TASK STATEMENT:
Your reply should hold only the lines from the records below where "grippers" occurs.

Stored items:
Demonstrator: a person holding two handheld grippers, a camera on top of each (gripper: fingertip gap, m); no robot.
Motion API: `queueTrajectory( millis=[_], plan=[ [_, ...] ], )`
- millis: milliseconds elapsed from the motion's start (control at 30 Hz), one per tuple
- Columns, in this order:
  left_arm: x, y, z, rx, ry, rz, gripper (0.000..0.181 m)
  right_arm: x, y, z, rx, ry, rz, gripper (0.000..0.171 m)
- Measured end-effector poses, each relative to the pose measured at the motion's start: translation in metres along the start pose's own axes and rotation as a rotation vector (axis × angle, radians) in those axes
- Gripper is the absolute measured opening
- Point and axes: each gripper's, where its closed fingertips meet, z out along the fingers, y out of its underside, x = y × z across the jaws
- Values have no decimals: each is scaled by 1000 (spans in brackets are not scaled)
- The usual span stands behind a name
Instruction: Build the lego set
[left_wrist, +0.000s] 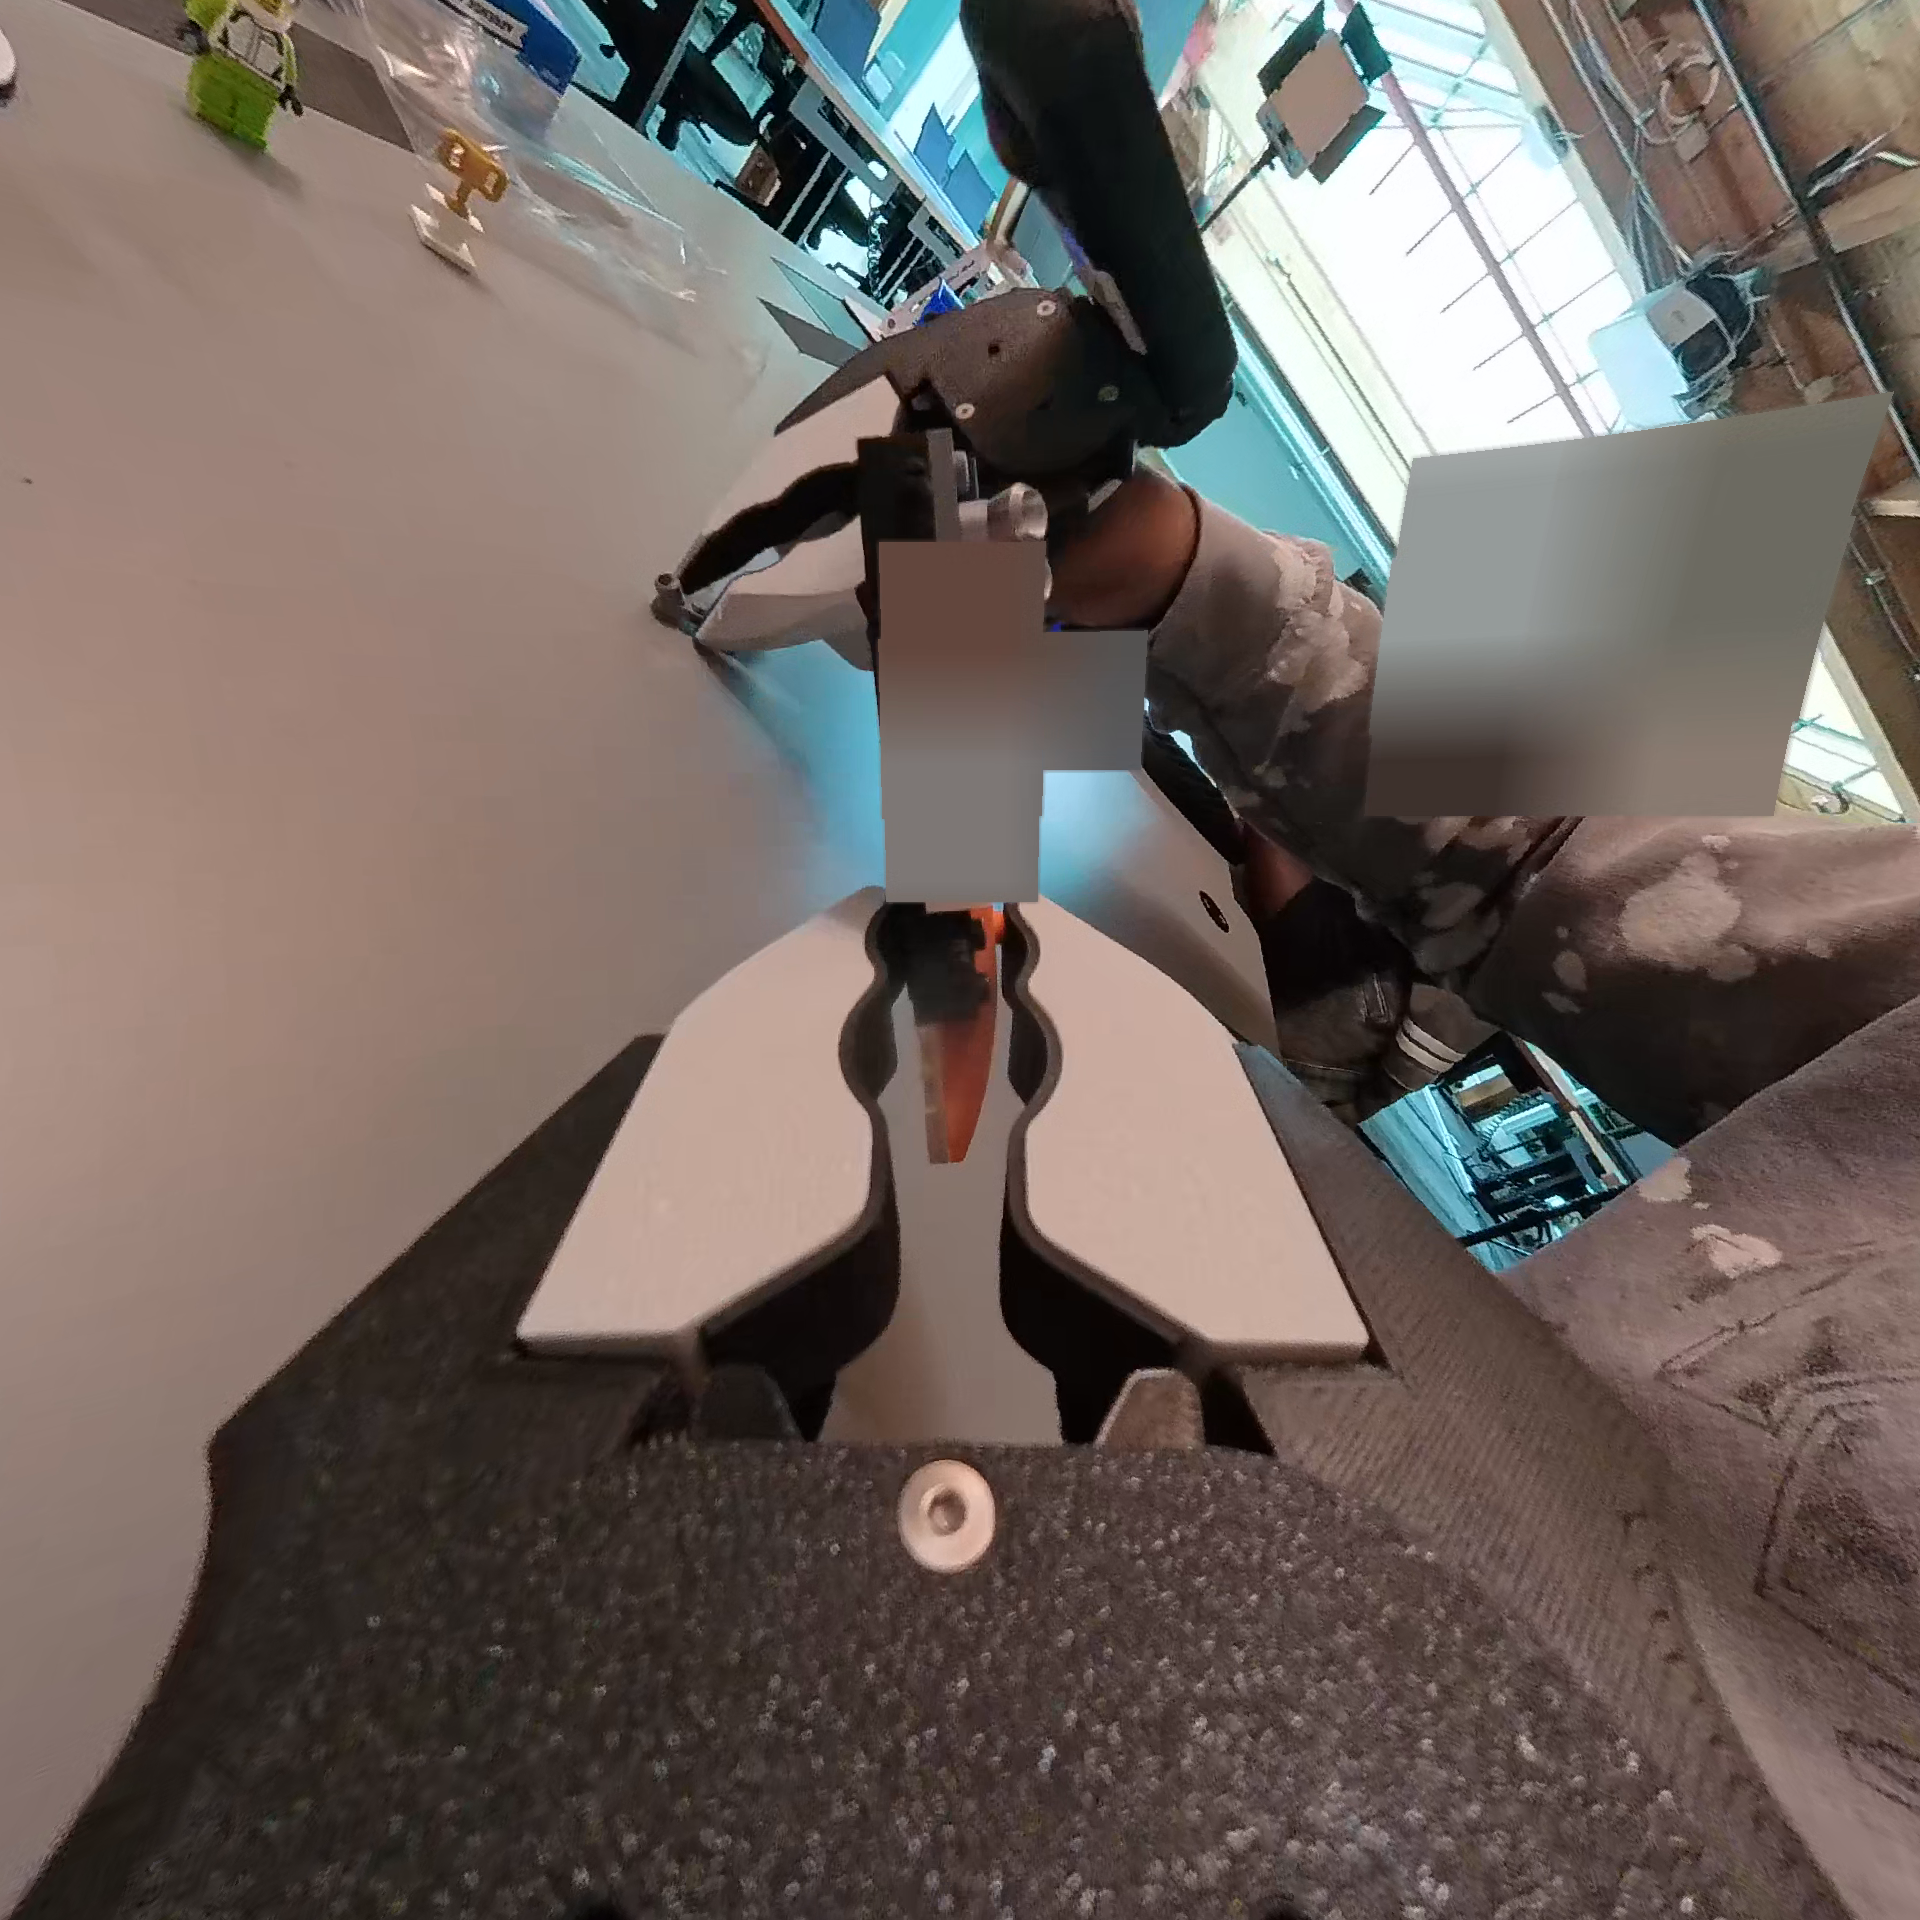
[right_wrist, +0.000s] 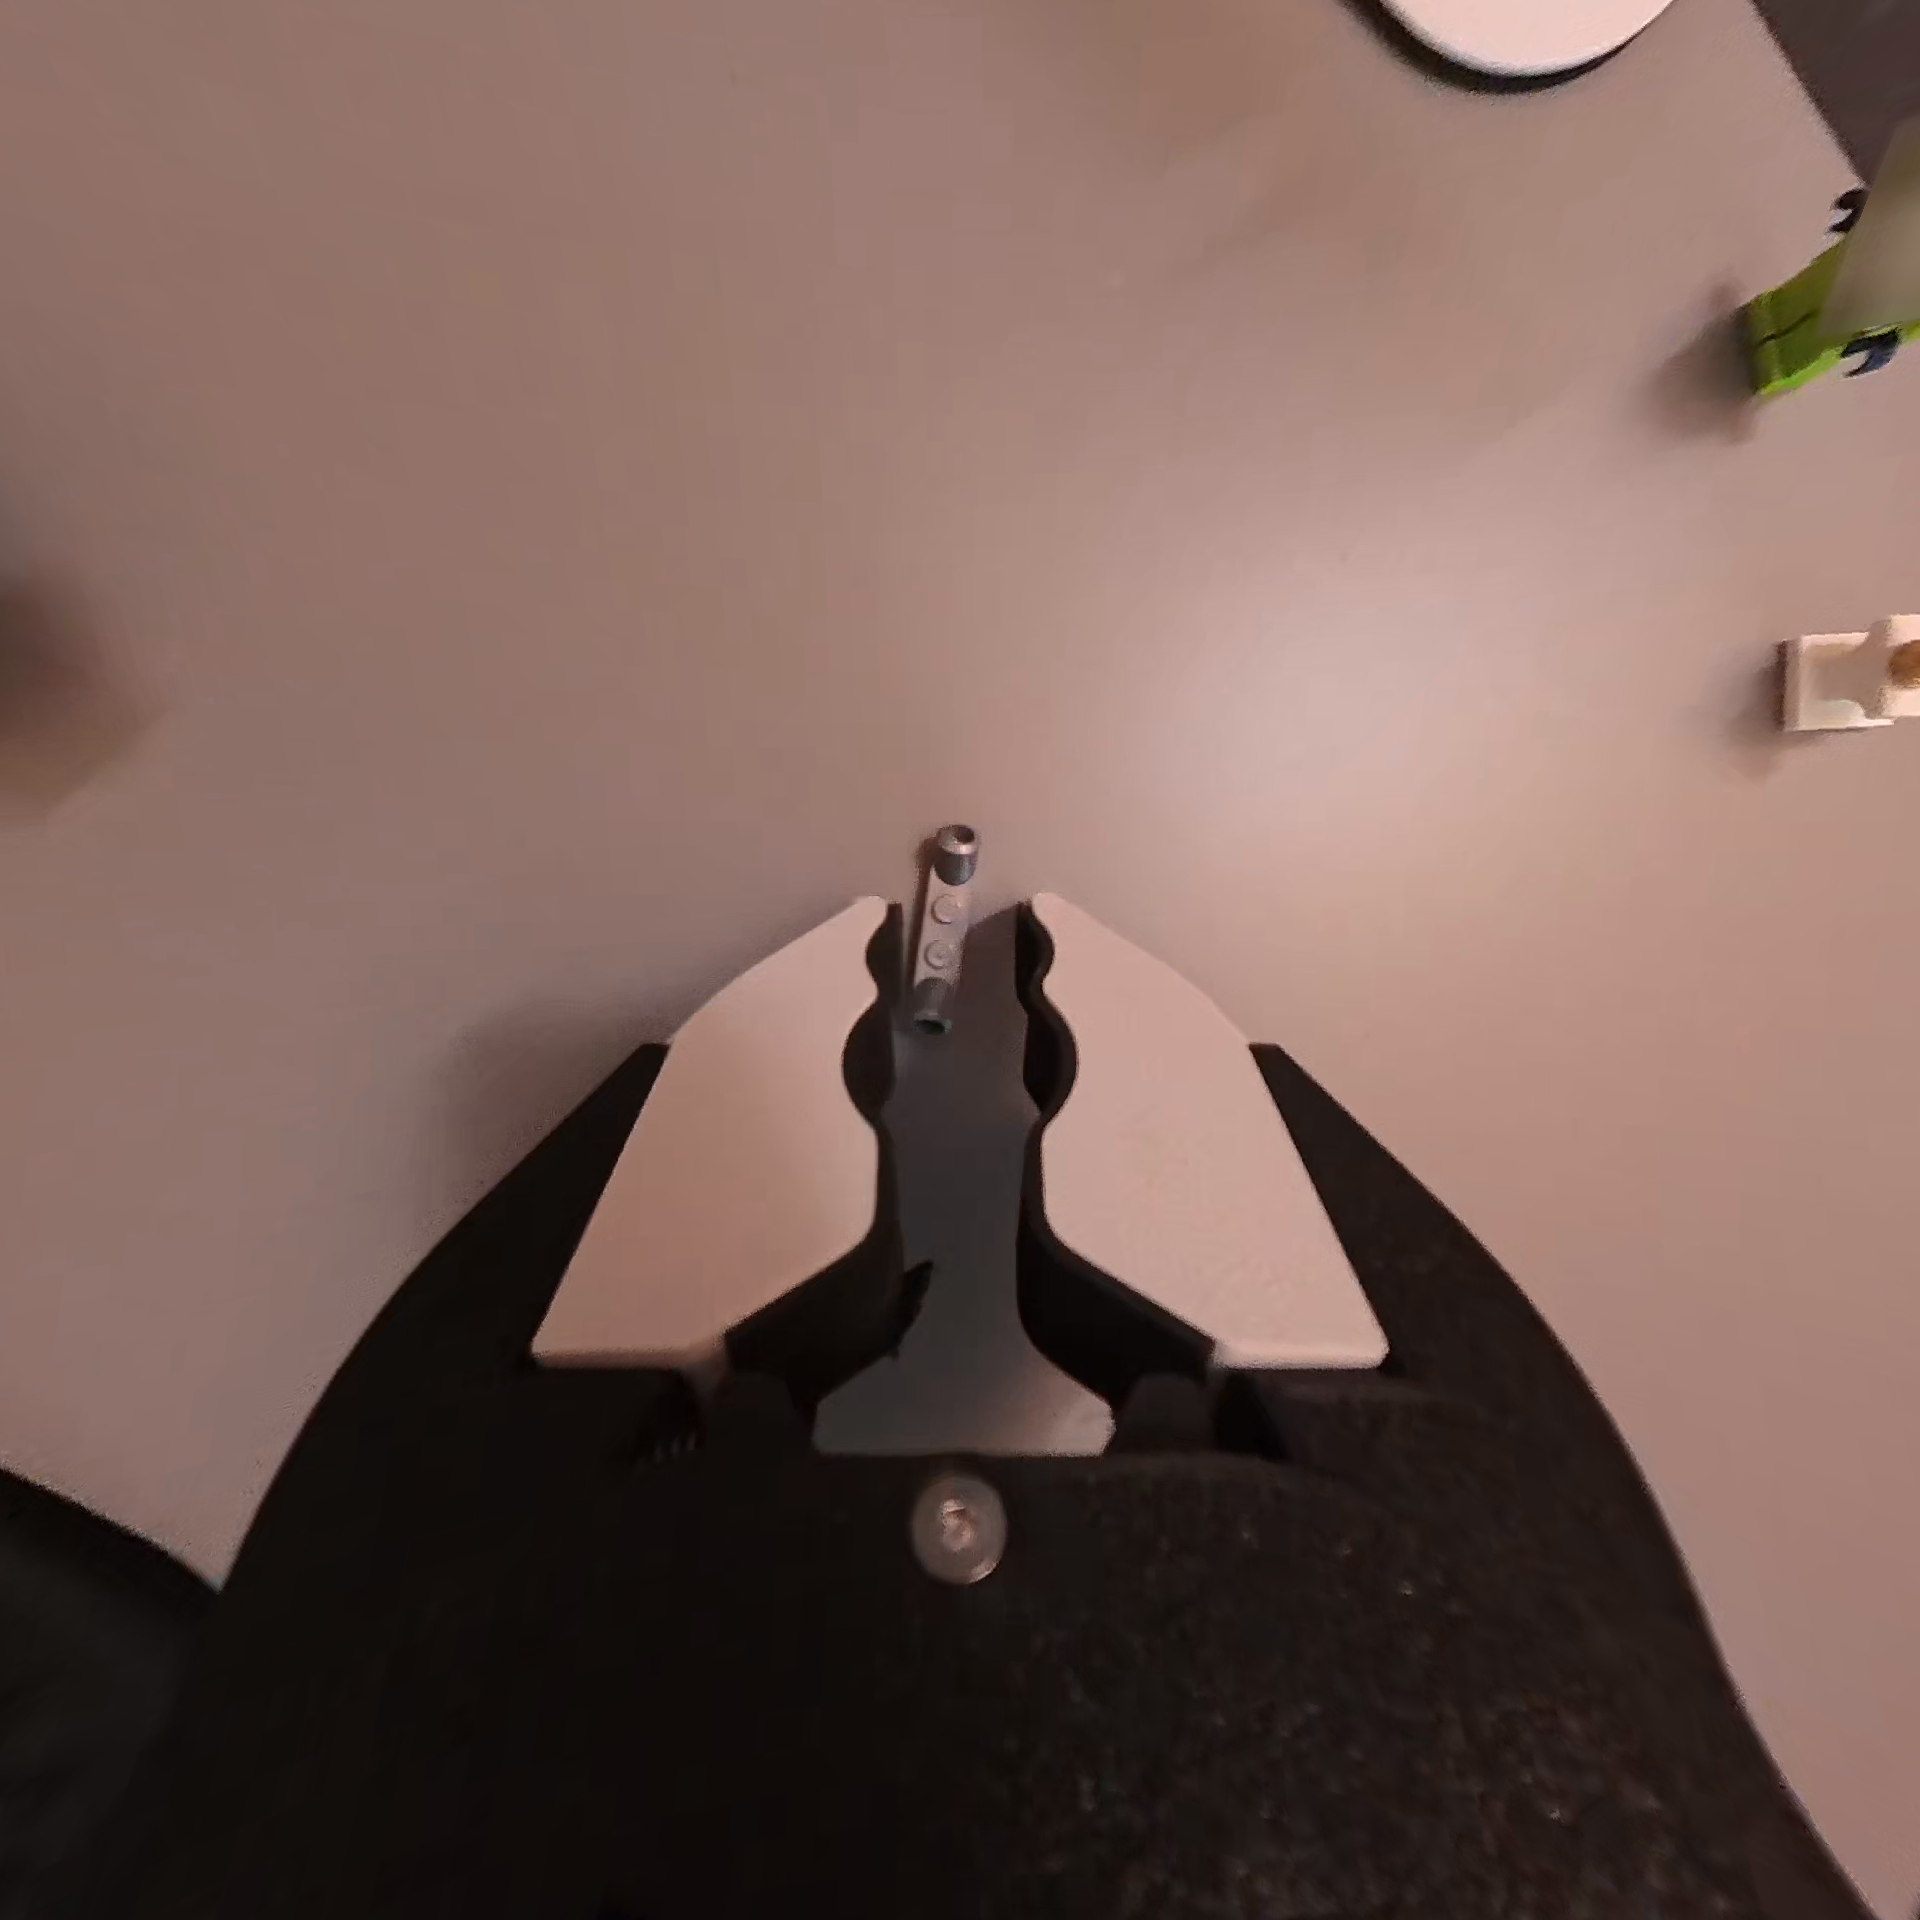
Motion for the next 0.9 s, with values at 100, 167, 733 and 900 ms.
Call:
queueTrajectory(
  millis=[100,167,733,900],
  plan=[
    [-2,0,0,-2,-6,-2,17,-2,-2,0,-4,5,-27,8],
    [-3,0,0,-4,-8,-10,17,-10,-12,-5,46,-10,-34,8],
    [7,-3,0,22,38,0,17,-122,-110,-74,334,-56,-406,8],
    [11,-5,0,29,81,-29,17,-121,-110,-77,315,-59,-407,10]
  ],
)
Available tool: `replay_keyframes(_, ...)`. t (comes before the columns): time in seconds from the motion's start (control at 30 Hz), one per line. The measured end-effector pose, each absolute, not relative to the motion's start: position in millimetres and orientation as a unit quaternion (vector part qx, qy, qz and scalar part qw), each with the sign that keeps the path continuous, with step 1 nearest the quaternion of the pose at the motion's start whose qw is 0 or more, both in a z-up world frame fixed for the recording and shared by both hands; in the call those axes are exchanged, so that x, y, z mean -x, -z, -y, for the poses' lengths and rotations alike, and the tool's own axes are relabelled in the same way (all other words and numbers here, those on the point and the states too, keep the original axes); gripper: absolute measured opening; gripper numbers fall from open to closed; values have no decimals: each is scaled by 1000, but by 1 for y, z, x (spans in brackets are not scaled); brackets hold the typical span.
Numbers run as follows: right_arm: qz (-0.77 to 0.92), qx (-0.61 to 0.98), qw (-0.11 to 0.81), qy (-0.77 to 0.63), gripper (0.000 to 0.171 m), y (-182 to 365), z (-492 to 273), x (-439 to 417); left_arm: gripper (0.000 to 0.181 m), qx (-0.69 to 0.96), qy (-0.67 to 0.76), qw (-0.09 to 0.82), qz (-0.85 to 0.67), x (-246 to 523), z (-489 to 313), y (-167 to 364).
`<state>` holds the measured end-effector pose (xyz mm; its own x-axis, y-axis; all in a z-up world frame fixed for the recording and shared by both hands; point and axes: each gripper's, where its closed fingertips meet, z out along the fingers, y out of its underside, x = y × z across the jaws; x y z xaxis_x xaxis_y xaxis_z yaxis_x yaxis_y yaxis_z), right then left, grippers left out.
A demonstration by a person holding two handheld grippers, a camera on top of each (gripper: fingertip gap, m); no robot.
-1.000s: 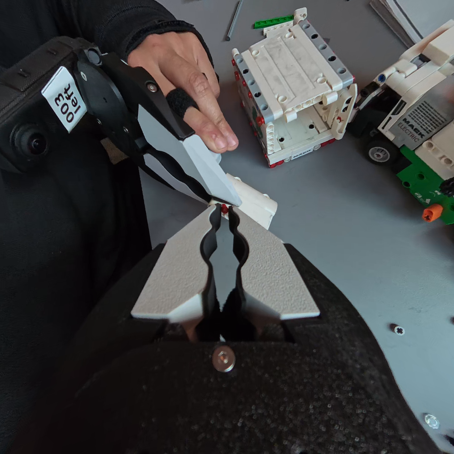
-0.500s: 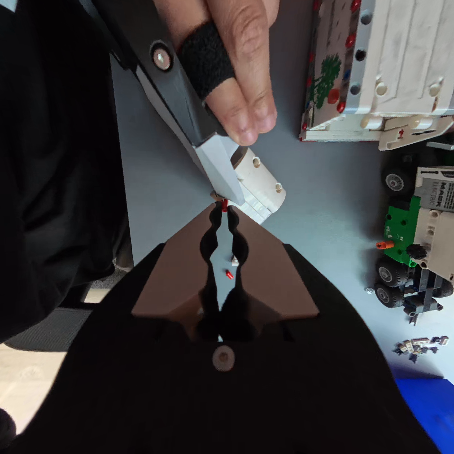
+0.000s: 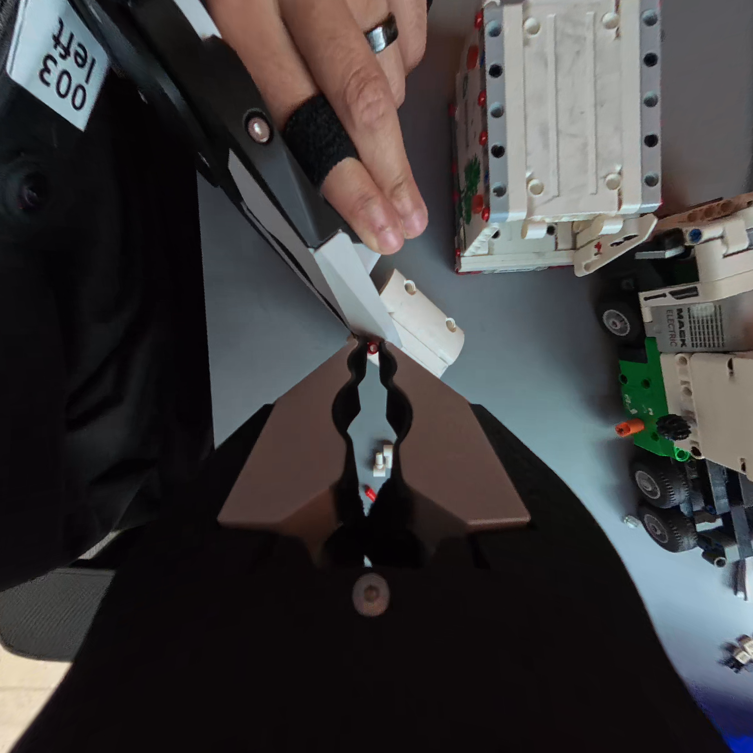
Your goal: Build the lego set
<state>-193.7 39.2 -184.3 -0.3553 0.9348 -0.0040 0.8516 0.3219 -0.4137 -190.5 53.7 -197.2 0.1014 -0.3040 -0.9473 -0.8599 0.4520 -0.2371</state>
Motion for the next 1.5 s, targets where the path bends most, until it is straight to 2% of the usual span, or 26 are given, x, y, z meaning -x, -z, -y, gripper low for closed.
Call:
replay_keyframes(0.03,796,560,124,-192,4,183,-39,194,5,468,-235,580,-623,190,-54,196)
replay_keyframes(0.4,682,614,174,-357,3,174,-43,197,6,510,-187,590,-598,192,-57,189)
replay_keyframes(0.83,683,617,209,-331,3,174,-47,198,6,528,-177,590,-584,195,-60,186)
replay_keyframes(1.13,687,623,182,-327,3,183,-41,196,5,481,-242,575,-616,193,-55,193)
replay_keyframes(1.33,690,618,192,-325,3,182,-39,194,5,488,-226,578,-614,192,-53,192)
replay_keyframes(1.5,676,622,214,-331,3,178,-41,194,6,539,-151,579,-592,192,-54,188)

EXPECTED ANSWER:
Demonstrator: a person holding two handheld grippers, a camera on top of each (gripper: fingertip gap, m); no robot.
`<state>` holds the measured end-effector pose (xyz mm; its own x-axis, y-axis; all in a z-up world frame fixed for the recording and shared by both hands; point and axes: each gripper's, where its closed fingertips meet, z out along the fingers, y out of its underside, x = y × z across the jaws; x y z xaxis_x xaxis_y xaxis_z yaxis_x yaxis_y yaxis_z), right then left, grippers left out.
A demonstration by a person holding two handheld grippers, a camera on top of each (gripper: fingertip gap, m); no robot.

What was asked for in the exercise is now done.